**INSTRUCTIONS FOR THE TASK**.
Here is a block of records. Copy every line in it that includes "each".

──────── INFORMATION ────────

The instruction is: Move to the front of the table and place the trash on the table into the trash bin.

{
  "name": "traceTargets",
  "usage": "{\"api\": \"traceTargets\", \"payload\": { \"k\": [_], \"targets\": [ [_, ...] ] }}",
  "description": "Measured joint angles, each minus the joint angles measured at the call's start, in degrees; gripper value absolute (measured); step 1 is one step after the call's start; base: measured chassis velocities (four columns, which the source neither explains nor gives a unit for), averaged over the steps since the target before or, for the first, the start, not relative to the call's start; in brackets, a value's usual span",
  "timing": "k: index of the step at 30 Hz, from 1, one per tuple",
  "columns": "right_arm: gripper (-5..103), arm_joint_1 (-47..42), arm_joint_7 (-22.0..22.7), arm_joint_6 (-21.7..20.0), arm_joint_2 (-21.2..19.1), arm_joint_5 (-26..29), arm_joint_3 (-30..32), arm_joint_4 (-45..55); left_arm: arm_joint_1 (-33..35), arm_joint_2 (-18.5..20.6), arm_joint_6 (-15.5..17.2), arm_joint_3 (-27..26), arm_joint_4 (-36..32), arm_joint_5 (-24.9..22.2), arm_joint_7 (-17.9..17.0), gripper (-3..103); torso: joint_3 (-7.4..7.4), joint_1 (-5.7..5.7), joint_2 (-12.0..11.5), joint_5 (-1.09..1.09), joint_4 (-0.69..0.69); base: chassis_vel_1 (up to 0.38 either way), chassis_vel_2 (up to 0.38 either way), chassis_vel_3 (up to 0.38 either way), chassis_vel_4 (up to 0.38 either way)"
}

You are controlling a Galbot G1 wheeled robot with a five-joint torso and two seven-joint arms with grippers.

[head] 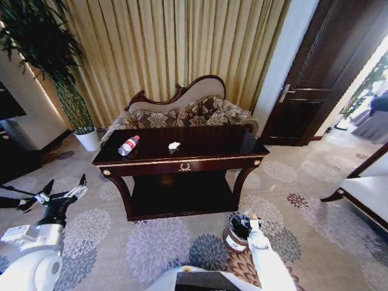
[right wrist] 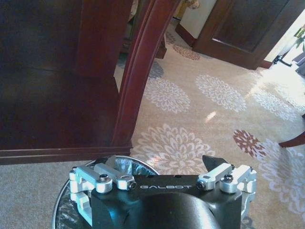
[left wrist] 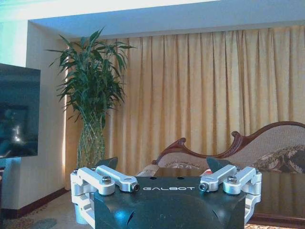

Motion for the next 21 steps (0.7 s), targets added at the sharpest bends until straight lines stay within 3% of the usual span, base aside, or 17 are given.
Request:
{"api": "traceTargets", "payload": {
  "k": [10, 12, 14, 18, 21],
  "targets": [
    [100, -0.79, 0.00, 0.48, 0.09, 0.91, 0.22, 2.56, 0.15, -0.27, -0.05, 0.02, -0.67, 0.10, 0.03, 100, 0.00, 0.00, 0.00, 0.01, 0.00, 0.000, 0.000, 0.000, 0.000],
    [100, -1.37, 0.00, 0.81, 0.00, 4.88, 0.12, 6.19, 0.15, -0.28, -0.05, -0.02, -0.73, 0.10, 0.02, 100, 0.00, 0.00, 0.00, 0.01, 0.00, 0.000, 0.000, 0.000, 0.000],
    [100, -2.69, 0.01, 0.68, -0.54, 12.78, -0.47, 12.83, 0.13, -0.35, -0.05, -0.03, -0.78, 0.12, 0.02, 100, 0.00, 0.00, 0.00, 0.00, 0.01, 0.000, 0.000, 0.000, 0.000],
    [100, -3.72, 0.00, 0.01, -1.24, 17.52, -0.61, 18.22, 0.11, -0.44, -0.05, 0.03, -0.78, 0.24, 0.01, 100, 0.00, 0.00, 0.00, 0.01, 0.02, 0.000, 0.000, 0.000, 0.000],
    [100, -7.52, 0.02, -4.86, -3.80, 27.70, 0.64, 35.90, -0.01, -0.88, 0.02, 0.59, -0.76, 0.70, -0.02, 100, 0.00, 0.00, 0.00, -0.02, 0.00, 0.000, 0.000, 0.000, 0.000]
  ]
}}
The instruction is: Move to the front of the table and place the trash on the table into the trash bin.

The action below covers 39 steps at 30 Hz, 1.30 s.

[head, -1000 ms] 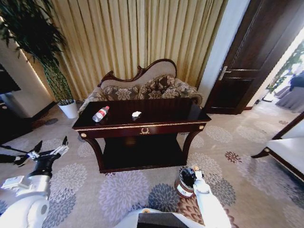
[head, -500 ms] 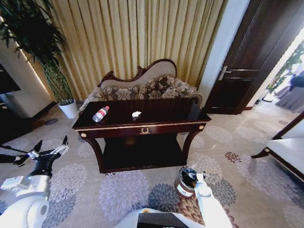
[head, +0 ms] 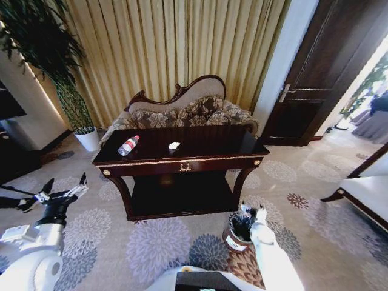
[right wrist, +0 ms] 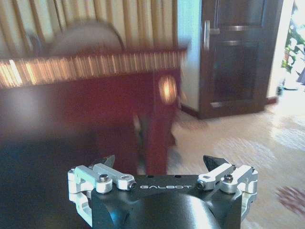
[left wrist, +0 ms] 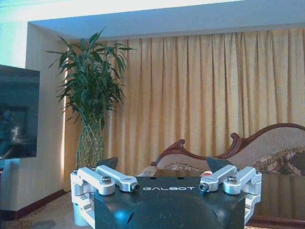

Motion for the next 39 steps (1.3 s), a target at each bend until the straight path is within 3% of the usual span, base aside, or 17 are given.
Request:
{"api": "traceTargets", "payload": {
  "k": [1, 4, 7, 8, 16, 24, 39],
  "targets": [
    [100, 0.00, 0.00, 0.00, 0.00, 0.00, 0.00, 0.00, 0.00, 0.00, 0.00, 0.00, 0.00, 0.00, 0.00, 100, 0.00, 0.00, 0.00, 0.00, 0.00, 0.000, 0.000, 0.000, 0.000],
    [100, -3.16, 0.01, -4.00, -1.23, 6.57, 0.84, 14.65, -0.09, -0.76, 0.05, 1.16, 0.17, 1.06, -0.01, 100, 0.00, 0.00, 0.00, 0.01, 0.00, 0.000, 0.000, 0.000, 0.000],
    [100, -4.07, 0.02, -5.10, -1.44, 7.53, 0.72, 19.63, -0.14, -1.03, 0.08, 1.69, 0.18, 1.40, -0.03, 100, 0.00, 0.00, 0.00, 0.00, 0.00, 0.000, 0.000, 0.000, 0.000],
    [100, -4.90, 0.01, -6.27, -1.62, 8.37, -0.16, 25.81, -0.29, -1.28, 0.17, 2.16, 0.13, 1.79, -0.10, 100, -0.01, 0.00, 0.00, 0.00, -0.01, 0.000, 0.000, 0.000, 0.000],
    [100, -4.34, 0.00, -11.17, -1.42, 5.85, -6.11, 36.52, 0.08, -1.85, 0.70, 1.29, -0.80, 1.69, -0.18, 100, 0.00, 0.00, 0.00, 0.02, 0.01, 0.000, 0.000, 0.000, 0.000],
    [100, -3.62, -0.02, -12.74, -1.33, 3.56, -9.47, 37.30, 0.63, -2.50, 0.40, 0.63, -1.15, 1.27, -0.12, 100, -0.01, -0.01, 0.00, 0.02, 0.00, 0.000, 0.000, 0.000, 0.000],
    [100, -3.09, -0.03, -12.42, -2.81, 4.11, -7.49, 35.88, 1.54, -2.31, 1.46, 0.23, -2.40, 1.07, 0.07, 100, 0.01, -0.01, 0.00, 0.01, 0.01, -0.146, 0.149, 0.140, -0.148]
  ]
}}
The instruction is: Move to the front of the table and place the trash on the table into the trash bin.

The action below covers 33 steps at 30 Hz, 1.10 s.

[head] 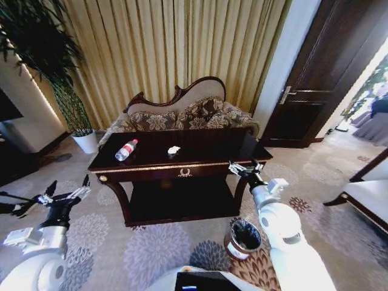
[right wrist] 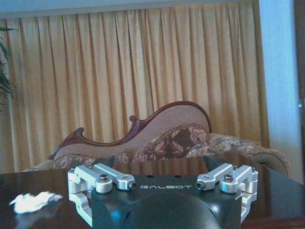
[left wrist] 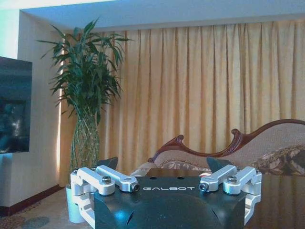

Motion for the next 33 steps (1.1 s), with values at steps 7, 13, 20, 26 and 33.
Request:
{"api": "traceTargets", "payload": {
  "k": [7, 13, 20, 26, 33],
  "targets": [
    [100, -0.65, 0.00, 0.22, 0.20, -0.05, -0.21, 0.83, 0.03, -0.08, 0.17, -0.07, -0.50, 0.24, 0.02, 100, 0.01, 0.02, -0.01, 0.01, 0.00, -0.286, 0.299, 0.283, -0.292],
    [100, -0.87, 0.00, 0.23, -0.55, -0.54, -1.66, 1.87, 0.19, -0.48, 0.23, 0.27, -0.99, 0.47, 0.05, 100, 0.02, 0.08, -0.03, 0.00, -0.02, -0.202, 0.203, 0.182, -0.192],
    [100, 0.39, 0.00, 0.16, -4.97, 0.46, -6.44, 1.37, 1.19, -1.43, 0.25, 0.36, -1.76, 0.66, 0.07, 100, -0.02, -0.02, 0.00, -0.01, 0.00, -0.009, 0.005, 0.002, -0.011],
    [100, 6.67, -0.01, -1.20, -11.72, 5.52, -14.53, -2.91, 2.80, -3.32, 0.26, 0.16, -3.52, 0.87, 0.12, 100, -0.02, -0.05, 0.03, 0.02, -0.01, 0.018, -0.037, -0.029, 0.028],
    [100, 13.09, -0.01, -1.27, -12.61, 8.76, -19.27, -7.72, 4.95, -5.64, 0.51, -0.59, -5.35, 1.25, 0.14, 100, 0.01, 0.04, -0.02, 0.00, -0.01, 0.000, 0.000, 0.000, 0.000]
  ]
}}
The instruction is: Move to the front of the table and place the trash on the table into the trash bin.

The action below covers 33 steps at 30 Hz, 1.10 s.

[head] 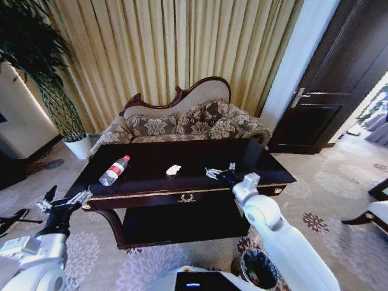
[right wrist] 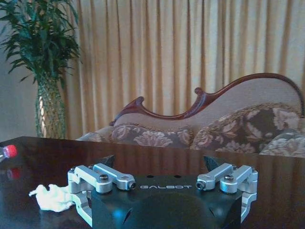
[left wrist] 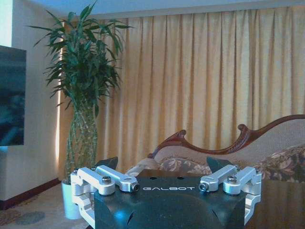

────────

**SOLVED PROBLEM**.
  "description": "Measured joint angles, each minus the joint angles measured at the call's start, in degrees; gripper value absolute (measured); step 1 is one step after the call's start; base: measured chassis velocities (four columns, which the source neither explains nor gives a unit for), averaged over the steps since the target before or, for the first, the start, not relative to the call's start; in brackets, a value's usual span",
Motion for the next 39 steps (1.3 s), a target at each bend until the straight path is within 3% of the usual span, base aside, or 17 are given.

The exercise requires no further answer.